The federal government shutdown and the remaining uncertainty surrounding the nation's budget has little to do with how much money Americans plan to spend this holiday season, according to a new Gallup poll.
On average, the article says Americans expect to spend $786 on Christmas gifts this year. This figure is similar to their holiday spending estimates in each of the past two years. Last year, poll respondents said they would spent $770.
Also in the results, nearly nine in 10 U.S. adults said they will spend some amount of money this year on Christmas gifts. Underscoring the importance Americans place on holiday gift giving, 30 percent -- identical to last year -- plan to spend at least $1,000, and half plan to spend at least $500. Only 3 percent intend to spend less than $100.

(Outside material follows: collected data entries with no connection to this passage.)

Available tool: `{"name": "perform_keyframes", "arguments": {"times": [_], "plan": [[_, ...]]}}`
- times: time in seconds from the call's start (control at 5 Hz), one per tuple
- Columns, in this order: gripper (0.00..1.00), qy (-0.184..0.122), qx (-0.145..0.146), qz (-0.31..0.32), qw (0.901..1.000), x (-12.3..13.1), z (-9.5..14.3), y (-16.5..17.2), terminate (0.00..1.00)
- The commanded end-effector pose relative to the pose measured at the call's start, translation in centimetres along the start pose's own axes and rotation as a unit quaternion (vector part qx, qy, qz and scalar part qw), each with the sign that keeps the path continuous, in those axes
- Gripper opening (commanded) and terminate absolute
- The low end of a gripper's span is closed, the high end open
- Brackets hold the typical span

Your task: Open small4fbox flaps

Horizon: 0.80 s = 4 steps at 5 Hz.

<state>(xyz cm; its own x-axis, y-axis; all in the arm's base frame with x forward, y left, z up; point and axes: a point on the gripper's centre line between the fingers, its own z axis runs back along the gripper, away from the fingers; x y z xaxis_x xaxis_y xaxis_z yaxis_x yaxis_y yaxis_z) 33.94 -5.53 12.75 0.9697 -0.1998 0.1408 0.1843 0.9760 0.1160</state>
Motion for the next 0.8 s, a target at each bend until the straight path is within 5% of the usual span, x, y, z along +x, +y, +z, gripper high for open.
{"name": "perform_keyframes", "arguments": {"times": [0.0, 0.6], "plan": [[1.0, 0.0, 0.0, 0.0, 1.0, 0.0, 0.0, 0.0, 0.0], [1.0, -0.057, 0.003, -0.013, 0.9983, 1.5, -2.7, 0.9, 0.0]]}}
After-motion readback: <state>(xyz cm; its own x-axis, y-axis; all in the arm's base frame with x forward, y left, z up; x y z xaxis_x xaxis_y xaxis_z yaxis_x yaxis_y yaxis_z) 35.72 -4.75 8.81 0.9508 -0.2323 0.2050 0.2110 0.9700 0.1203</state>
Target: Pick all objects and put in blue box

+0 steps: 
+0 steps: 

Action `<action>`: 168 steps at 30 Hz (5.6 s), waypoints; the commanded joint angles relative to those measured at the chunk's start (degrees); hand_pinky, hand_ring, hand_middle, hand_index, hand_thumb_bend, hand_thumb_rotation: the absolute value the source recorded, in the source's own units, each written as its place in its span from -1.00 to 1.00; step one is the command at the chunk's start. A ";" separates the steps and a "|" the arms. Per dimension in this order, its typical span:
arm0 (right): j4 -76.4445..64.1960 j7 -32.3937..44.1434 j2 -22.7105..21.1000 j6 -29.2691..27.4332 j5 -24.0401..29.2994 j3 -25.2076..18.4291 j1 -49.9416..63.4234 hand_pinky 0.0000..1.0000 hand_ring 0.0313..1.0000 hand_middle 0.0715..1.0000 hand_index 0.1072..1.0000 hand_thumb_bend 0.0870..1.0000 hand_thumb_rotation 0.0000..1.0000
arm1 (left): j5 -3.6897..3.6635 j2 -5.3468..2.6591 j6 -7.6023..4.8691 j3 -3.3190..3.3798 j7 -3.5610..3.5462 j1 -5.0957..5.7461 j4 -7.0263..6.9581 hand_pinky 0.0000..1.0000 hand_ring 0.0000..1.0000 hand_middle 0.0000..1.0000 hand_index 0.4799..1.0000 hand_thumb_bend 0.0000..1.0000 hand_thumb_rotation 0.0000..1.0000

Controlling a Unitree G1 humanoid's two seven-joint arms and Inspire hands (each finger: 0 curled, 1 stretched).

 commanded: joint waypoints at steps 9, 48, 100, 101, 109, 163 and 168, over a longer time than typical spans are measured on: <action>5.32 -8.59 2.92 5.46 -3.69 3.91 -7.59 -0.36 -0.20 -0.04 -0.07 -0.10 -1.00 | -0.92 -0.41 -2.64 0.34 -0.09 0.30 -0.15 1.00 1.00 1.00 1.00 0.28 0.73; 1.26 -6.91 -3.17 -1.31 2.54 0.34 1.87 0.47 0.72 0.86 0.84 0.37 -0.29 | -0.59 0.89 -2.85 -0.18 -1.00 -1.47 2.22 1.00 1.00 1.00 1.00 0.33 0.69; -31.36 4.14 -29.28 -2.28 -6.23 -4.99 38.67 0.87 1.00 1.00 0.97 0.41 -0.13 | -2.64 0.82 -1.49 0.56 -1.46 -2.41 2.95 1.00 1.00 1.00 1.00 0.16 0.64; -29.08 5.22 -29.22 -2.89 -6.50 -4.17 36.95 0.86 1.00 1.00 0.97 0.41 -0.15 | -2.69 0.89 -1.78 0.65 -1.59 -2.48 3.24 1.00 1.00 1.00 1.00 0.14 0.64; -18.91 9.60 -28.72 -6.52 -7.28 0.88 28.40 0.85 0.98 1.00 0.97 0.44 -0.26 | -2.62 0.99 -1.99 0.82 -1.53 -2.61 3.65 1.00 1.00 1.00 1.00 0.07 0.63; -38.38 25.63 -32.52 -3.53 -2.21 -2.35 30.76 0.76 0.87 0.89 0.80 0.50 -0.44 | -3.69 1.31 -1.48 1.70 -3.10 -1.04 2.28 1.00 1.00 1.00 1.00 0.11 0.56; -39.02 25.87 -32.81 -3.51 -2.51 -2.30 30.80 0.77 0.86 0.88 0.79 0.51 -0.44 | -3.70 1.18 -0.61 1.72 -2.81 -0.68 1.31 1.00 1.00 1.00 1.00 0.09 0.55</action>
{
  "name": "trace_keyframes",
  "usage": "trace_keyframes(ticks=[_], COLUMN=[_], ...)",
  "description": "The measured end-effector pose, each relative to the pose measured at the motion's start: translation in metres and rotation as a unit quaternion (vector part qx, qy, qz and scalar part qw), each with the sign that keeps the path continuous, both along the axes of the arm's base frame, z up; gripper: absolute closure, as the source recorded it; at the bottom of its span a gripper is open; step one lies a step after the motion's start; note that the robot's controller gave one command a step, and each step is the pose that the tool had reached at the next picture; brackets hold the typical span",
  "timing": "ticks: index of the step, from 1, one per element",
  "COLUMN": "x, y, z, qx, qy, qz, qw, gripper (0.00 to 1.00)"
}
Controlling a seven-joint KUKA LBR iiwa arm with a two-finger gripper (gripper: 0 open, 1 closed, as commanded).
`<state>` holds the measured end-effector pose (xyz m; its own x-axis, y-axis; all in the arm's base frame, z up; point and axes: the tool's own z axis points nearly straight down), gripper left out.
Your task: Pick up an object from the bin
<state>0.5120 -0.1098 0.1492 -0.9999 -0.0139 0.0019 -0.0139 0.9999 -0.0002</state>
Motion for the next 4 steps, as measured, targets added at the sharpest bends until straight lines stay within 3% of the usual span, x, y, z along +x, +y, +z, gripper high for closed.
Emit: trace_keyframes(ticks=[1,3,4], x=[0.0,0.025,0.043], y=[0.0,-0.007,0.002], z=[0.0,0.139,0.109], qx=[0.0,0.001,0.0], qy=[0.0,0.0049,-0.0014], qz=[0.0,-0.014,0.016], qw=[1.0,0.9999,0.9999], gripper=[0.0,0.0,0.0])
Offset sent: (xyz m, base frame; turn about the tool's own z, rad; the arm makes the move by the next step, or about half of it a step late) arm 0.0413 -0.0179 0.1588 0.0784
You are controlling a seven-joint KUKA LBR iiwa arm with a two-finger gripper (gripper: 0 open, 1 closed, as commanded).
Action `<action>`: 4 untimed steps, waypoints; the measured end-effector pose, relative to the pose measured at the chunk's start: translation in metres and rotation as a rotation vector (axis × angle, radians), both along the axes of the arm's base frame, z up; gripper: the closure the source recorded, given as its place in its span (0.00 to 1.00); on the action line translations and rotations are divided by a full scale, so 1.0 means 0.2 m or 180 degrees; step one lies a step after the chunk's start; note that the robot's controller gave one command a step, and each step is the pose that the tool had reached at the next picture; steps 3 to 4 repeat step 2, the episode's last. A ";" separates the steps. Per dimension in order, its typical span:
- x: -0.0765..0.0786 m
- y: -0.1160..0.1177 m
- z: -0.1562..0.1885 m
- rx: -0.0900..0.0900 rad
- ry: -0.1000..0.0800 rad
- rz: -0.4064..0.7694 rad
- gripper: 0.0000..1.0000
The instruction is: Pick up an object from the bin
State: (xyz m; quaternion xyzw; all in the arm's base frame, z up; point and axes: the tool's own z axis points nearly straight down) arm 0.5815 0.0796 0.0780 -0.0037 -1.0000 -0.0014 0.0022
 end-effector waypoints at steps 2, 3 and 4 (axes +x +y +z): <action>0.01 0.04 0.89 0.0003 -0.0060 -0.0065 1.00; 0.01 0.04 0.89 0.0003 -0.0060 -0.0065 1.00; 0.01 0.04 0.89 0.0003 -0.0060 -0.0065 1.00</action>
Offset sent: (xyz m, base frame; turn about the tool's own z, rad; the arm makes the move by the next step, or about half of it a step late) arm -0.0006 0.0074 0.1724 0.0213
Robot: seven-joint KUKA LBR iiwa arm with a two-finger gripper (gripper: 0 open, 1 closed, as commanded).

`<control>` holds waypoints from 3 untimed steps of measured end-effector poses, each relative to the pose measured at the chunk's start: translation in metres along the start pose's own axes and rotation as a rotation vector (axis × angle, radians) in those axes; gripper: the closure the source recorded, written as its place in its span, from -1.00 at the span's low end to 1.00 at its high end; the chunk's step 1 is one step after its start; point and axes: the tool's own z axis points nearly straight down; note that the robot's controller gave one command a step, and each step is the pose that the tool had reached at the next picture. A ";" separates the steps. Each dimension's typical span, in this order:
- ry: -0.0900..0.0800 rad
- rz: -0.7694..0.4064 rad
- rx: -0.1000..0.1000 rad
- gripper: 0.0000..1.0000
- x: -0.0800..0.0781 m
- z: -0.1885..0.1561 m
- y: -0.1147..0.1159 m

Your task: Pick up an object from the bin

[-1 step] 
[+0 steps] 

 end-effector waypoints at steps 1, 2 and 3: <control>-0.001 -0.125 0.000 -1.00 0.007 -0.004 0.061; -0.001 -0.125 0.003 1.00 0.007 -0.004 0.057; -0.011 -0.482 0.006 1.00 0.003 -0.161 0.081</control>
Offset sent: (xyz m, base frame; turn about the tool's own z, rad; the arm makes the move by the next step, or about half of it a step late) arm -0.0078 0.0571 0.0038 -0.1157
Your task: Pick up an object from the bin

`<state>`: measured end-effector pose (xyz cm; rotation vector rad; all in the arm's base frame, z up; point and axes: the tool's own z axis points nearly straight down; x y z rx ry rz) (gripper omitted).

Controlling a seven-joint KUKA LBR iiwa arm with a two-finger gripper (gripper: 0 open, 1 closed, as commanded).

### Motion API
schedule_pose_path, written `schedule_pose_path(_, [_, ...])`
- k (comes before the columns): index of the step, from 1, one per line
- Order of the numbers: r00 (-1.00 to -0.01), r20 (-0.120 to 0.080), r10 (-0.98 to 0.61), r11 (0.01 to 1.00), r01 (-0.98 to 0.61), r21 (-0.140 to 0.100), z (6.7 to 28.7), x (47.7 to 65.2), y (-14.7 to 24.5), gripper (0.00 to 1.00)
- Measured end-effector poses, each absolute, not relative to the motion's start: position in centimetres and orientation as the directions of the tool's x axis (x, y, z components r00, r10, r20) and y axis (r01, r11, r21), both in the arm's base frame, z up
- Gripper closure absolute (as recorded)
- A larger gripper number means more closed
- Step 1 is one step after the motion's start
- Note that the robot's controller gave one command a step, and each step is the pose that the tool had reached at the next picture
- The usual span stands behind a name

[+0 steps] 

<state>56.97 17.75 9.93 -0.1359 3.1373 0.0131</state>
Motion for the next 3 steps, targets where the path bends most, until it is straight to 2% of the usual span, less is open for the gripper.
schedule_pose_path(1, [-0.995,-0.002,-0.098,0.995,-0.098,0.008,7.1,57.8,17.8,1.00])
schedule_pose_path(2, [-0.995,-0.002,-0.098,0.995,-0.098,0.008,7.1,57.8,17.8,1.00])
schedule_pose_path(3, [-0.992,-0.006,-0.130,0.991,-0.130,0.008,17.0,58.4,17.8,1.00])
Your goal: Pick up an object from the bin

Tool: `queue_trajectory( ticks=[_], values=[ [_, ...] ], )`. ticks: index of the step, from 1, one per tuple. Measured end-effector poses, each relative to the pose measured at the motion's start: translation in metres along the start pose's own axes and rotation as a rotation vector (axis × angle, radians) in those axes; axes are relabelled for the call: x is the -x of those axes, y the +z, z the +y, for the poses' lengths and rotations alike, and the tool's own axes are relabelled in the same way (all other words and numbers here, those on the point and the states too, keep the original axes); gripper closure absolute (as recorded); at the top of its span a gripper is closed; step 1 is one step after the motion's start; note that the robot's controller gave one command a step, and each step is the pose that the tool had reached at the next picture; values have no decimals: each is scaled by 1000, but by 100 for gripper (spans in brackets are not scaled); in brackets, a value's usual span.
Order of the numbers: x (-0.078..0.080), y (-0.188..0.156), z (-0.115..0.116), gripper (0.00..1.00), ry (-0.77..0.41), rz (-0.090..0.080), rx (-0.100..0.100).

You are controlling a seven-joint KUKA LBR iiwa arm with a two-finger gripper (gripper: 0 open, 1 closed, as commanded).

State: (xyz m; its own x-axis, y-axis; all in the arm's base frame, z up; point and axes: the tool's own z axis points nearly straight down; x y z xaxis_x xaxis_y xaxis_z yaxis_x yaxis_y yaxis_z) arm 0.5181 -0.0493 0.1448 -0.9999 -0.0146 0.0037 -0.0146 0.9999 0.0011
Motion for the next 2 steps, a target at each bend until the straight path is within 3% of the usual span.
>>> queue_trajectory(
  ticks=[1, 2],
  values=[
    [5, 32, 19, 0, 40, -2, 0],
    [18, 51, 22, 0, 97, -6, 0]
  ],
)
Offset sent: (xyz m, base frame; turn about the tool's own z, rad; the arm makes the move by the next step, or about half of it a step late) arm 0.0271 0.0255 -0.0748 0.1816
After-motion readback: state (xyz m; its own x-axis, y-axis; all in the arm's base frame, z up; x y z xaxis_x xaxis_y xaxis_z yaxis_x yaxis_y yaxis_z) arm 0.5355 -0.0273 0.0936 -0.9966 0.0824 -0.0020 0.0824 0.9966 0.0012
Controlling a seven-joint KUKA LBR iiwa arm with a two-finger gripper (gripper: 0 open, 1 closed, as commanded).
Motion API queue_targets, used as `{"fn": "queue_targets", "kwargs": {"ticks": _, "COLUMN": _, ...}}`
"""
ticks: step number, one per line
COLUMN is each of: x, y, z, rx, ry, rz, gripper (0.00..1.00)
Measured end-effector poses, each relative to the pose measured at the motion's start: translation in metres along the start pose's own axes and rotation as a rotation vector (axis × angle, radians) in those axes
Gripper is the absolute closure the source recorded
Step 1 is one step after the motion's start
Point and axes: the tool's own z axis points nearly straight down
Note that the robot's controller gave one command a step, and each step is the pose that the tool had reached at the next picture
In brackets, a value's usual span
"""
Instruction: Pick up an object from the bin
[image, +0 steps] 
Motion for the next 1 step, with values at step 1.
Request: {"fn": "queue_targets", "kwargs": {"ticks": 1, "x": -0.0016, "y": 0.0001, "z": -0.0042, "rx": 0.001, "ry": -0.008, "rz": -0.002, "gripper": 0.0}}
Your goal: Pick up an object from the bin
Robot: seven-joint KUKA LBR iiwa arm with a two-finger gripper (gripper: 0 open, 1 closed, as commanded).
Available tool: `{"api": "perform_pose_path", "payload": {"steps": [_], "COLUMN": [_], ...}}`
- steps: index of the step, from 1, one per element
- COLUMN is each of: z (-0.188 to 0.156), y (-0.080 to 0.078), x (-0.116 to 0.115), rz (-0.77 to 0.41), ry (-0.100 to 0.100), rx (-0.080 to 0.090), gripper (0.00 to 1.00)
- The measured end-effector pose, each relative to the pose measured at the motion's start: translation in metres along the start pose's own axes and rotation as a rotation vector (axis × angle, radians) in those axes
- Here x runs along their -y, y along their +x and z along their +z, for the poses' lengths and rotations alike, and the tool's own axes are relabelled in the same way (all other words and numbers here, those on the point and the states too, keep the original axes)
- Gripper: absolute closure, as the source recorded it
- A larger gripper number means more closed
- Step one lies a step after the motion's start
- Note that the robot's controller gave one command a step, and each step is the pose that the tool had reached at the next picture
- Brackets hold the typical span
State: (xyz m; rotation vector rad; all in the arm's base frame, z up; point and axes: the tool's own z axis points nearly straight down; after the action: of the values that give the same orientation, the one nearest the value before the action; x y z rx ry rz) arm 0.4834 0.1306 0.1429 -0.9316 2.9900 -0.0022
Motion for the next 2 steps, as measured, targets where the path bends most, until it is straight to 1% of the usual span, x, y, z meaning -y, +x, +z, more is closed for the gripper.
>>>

While not great news for the nation's retailers, the response indicates respectable seasonal sales growth. Even in light of the recent government shutdown and the shakeup it caused in consumer confidence, the numbers suggest a nearly 4 percent increase in year-over-year sales. According to the poll, this falls well short of the 6 percent to 8 percent increases seen in better economic times, and lags behind roughly 5 percent increases seen in 2010 and 2011. It is still better than the 2008 and 2009 holiday seasons, when spending barely grew, or even contracted.
The current figures are based on an Oct. 3-6 Gallup poll, conducted in the first few days of the partial federal government shutdown. That closure, and the partisan stalemate preceding it, caused consumers' attitudes to sour on a number of dimensions, including their confidence in the economy, perceptions of their own standard of living, and their self-reported daily spending.